TV advertising, as we discussed in our book, is going interactive. The same privacy problems we now have with online–and will also have with mobile–are being migrated to television. Here’s an excerpt from a trade story on a meeting just held by the advertising industry to discuss interactive and highly targeted TV commercials [our emphasis]:

…Google executive Dan Gertsacov demonstrated the latest iteration of the search giant’s so-called “Goolge TV Ads” program, which is [sic] marries an online, auction-based system for buying TV advertising with Google’s methods for analyzing the clickstream data produced by TV digital set-top devices to give advertisers and agencies the ability to buy and evaluate TV the way they would online search.

The first iteration of the system enabled advertisers to buy TV time based on networks and dayparts. The iteration shown at Carat Wednesday revealed that advertisers and media buyers can now procure TV advertising time based on key words or terms, much the way they would buy online search.

A computer laptop marketer, for example, can now type in the word “laptop” and find a schedule of TV shows referencing computer laptops that they might place ads into.”

source: Carat Meeting Reveals Addressable TV Roll Out, Google ‘Key Word’ TV Buying System. Joe Mandese. Media Daily News. March 27, 2008. reg required.

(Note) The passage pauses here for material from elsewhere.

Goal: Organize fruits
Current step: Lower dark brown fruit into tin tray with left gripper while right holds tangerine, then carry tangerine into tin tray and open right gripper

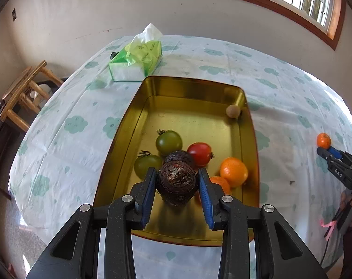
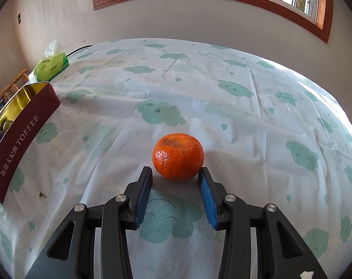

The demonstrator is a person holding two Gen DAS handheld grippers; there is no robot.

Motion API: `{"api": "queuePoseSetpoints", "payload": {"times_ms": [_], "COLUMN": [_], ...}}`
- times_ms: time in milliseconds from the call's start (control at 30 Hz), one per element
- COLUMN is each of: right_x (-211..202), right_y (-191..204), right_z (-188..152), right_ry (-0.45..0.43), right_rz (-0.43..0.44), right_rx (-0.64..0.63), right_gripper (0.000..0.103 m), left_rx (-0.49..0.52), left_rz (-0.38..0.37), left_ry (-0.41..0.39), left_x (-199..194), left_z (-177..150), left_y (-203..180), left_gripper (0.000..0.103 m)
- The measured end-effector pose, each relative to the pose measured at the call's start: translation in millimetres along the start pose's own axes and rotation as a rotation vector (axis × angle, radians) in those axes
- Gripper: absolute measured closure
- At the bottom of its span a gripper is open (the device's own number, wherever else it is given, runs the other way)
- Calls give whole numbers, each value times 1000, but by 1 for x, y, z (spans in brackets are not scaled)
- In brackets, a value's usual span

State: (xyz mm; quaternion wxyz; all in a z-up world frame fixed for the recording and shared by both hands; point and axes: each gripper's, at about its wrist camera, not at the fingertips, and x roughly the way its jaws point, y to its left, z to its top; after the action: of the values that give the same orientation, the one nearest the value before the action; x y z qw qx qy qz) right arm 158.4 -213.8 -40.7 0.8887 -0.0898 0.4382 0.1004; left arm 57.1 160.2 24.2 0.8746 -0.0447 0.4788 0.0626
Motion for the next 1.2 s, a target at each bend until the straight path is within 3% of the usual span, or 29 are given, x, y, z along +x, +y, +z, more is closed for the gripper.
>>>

PS:  Here’s another addition.  Google will track and analyze targeting done via TV and its impact online [excerpt]:

Both [Michael] Steib and [Dan]Gertsacov spoke about Google TV Ads’ ability to offer insight into how a campaign functions simultaneously on TV and online. Steib mentioned the potential for gauging what transpires online–with site visits and transactions–soon after a TV spot runs.”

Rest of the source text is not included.